Public hospitals report increase in demand for family planning services

A new survey has revealed that the uptake of contraceptives has contributed to the decline in unintended pregnancy from 42 to 37 per cent in the year 2020. 

According to the survey released Thursday, some (10 per cent) of the public hospitals reported that they experienced a dramatic increase in the demand for family planning services.

The report further shows that Kenya meets 76 per cent of the demand for contraception by modern methods, a slight increase from 70 per cent in 2014, and 74 per cent in 2019.

The survey that collected information from more than 9,000 women also shows that the use of modern methods of contraceptives increased from 56 to 61 per cent in 2020.

The lead researcher of the survey Prof Peter Gichangi from the International Centre for Reproductive Health Kenya (ICRH-K) said that the government of Kenya amidst Covid-19 put in measures that ensured continuity of Sexual and Reproductive Health service provision.

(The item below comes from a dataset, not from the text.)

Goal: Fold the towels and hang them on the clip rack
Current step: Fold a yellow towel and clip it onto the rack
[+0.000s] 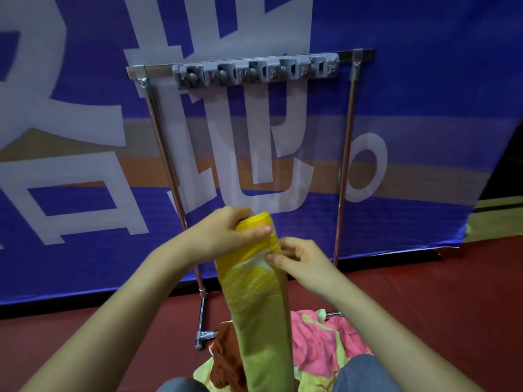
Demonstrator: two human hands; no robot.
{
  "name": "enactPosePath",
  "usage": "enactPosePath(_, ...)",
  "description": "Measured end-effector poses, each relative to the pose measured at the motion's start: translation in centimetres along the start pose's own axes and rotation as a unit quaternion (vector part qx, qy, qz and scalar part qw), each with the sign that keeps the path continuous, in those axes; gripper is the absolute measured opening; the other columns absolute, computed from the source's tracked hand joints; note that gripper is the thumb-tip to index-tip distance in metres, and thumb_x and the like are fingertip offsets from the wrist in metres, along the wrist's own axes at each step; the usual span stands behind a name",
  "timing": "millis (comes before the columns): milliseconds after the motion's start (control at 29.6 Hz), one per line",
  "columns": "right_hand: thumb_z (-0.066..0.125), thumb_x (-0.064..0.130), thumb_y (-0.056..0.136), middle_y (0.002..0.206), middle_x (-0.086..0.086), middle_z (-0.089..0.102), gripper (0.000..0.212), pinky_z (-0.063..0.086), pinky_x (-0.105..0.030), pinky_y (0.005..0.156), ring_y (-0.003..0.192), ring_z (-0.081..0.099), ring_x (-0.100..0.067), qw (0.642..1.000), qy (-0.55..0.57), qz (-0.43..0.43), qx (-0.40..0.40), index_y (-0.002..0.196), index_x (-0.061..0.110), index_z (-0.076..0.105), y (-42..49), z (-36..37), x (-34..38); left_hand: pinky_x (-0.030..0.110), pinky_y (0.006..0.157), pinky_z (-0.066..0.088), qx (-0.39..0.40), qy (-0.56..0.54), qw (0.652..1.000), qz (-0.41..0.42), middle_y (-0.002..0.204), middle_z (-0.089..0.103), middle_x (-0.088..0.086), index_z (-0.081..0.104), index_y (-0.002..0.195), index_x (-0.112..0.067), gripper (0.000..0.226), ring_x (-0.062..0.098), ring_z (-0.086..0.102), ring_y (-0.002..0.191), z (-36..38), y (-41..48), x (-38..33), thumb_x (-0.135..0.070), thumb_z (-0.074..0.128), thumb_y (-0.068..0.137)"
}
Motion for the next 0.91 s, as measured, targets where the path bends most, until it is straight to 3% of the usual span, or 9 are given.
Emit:
enactPosePath(101,0.054,0.002,0.086,0.08,0.007,0.066,0.017,0.049,-0.01,0.066,0.07,0.064,0.005,0.999,0.045,-0.021,-0.012,0.084,0.018,0.061,0.3,-0.2,0.6,0.029,0.065,0.048,-0.052,0.007,0.998,0.026,0.073,0.061,0.005,0.062,0.083,-0.008,0.027,0.014,0.057,0.067,-1.4,0.0,-1.4,-0.033,0.053,0.087)
enactPosePath(270,0.053,0.012,0.087,0.098,0.006,0.065,0.015,0.05,-0.011,0.074,0.079,0.064,0.006,0.995,0.075,0.061,0.031,0.097,0.022,0.059,-0.4,0.3,-3.0,0.01,0.051,0.038,-0.15,0.013,0.984,0.09,0.057,0.049,-0.008,0.052,0.062,-0.025,0.026,-0.002,0.049,0.05,-4.9,-0.2,-3.6,-0.029,0.054,0.087)
enactPosePath(406,0.055,0.01,0.087,0.102,-0.003,0.066,0.016,0.049,-0.013,0.077,0.079,0.063,0.003,0.984,0.013,0.153,0.091,0.102,0.014,0.062,-2.5,0.8,-9.4,0.029,0.058,0.042,-0.23,0.007,0.969,0.089,0.061,0.054,0.004,0.058,0.07,-0.013,0.028,0.014,0.05,0.057,-8.2,-1.2,-2.6,-0.036,0.057,0.085)
enactPosePath(473,0.056,0.007,0.087,0.087,0.004,0.069,0.009,0.048,-0.012,0.072,0.073,0.062,0.003,0.983,0.004,0.169,0.067,0.091,0.013,0.062,-3.3,-0.1,-11.2,0.031,0.056,0.039,-0.25,0.033,0.965,0.07,0.059,0.052,0.006,0.056,0.069,-0.009,0.034,0.016,0.047,0.056,-8.7,-1.8,-1.3,-0.042,0.055,0.08)
enactPosePath(575,0.058,0.005,0.084,0.064,0.012,0.067,0.01,0.046,-0.011,0.066,0.065,0.059,0.004,0.987,0.007,0.154,0.051,0.078,0.012,0.061,-3.1,-1.1,-10.6,0.024,0.053,0.036,-0.277,0.063,0.959,0.006,0.055,0.047,-0.002,0.049,0.06,-0.02,0.029,0.01,0.043,0.054,-9.2,-2.9,2.1,-0.029,0.058,0.086)
enactPosePath(811,0.06,0.016,0.086,0.052,0.013,0.059,0.015,0.039,-0.011,0.05,0.05,0.05,0.004,0.987,0.039,0.128,0.087,0.071,0.014,0.058,-2.7,-1.5,-6.5,0.032,0.059,0.042,-0.158,0.013,0.982,-0.099,0.064,0.052,0.004,0.059,0.08,-0.001,0.024,0.019,0.048,0.062,-2.8,-3.3,8.2,-0.024,0.056,0.086)
enactPosePath(913,0.065,0.034,0.073,0.06,0.01,0.059,0.019,0.041,-0.016,0.055,0.056,0.052,-0.003,0.988,0.035,0.112,0.105,0.071,0.016,0.061,-2.6,-0.7,-5.0,0.027,0.072,0.045,-0.094,-0.018,0.992,-0.088,0.088,0.059,0.002,0.059,0.095,-0.01,0.02,0.015,0.056,0.081,1.0,-3.0,7.4,-0.029,0.054,0.088)
Point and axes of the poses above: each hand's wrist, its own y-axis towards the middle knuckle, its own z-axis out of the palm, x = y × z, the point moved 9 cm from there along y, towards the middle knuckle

Gichangi noted that the responses from the women show that despite Covid-19 disrupting health services, women still sought emergency contraception, condoms, pills, injections and implants to delay or space pregnancy.

“Majority of the hospitals (70 per cent) said they ordered the commodities but did not receive them, which could be explained by an interruption in the supply chain,” read the statement in part.

The survey also shed light on family planning choices and marital status of women, with married women using modern contraceptives more than their unmarried counterparts, 58 per cent in 2019 and 62 per cent in 2020, as compared to 56 and 61 per cent in that very period for the latter group.

However, unmarried women prefer short-acting methods like emergency contraception, while their married counterparts chose long-acting methods.

The most popular method for unmarried women, the survey showed is male condoms 29 per cent, injectables and implants both at 26 per cent.

The married woman on the other hand preferred injectables at 39 per cent and implants at 37 per cent.

“We may never know how effective those interventions were, but data such as the one released today makes a case for constantly collecting information, analysing and using it to inform how we respond to family planning needs,” Prof Gichangi, who is also the Principal Investigator of PMA Kenya explained.

Prof Gichangi noted despite the willingness of women to plan and space childbirth, more than half (56 per cent) said they did not get “comprehensive information” when receiving the family planning services.

According to Mary Thiong’o, PMA Kenya Senior Technical Advisor at International Centre for Reproductive Health Kenya (ICRH Kenya), such information includes possible side effects or problems, where to go if and when they experience them, other family planning methods available apart from the one they were getting and whether they could change.

“This can lead to women not being satisfied, which can contribute to method discontinuation and uniformed method switching. This, therefore, calls for strengthening the quality of care and counselling services by the service providers” said Thiong’o.

The study comes out when health and development players expressed concerns about the rise in unintended pregnancies due to the lockdowns, curfews and disrupted health services caused by the pandemic.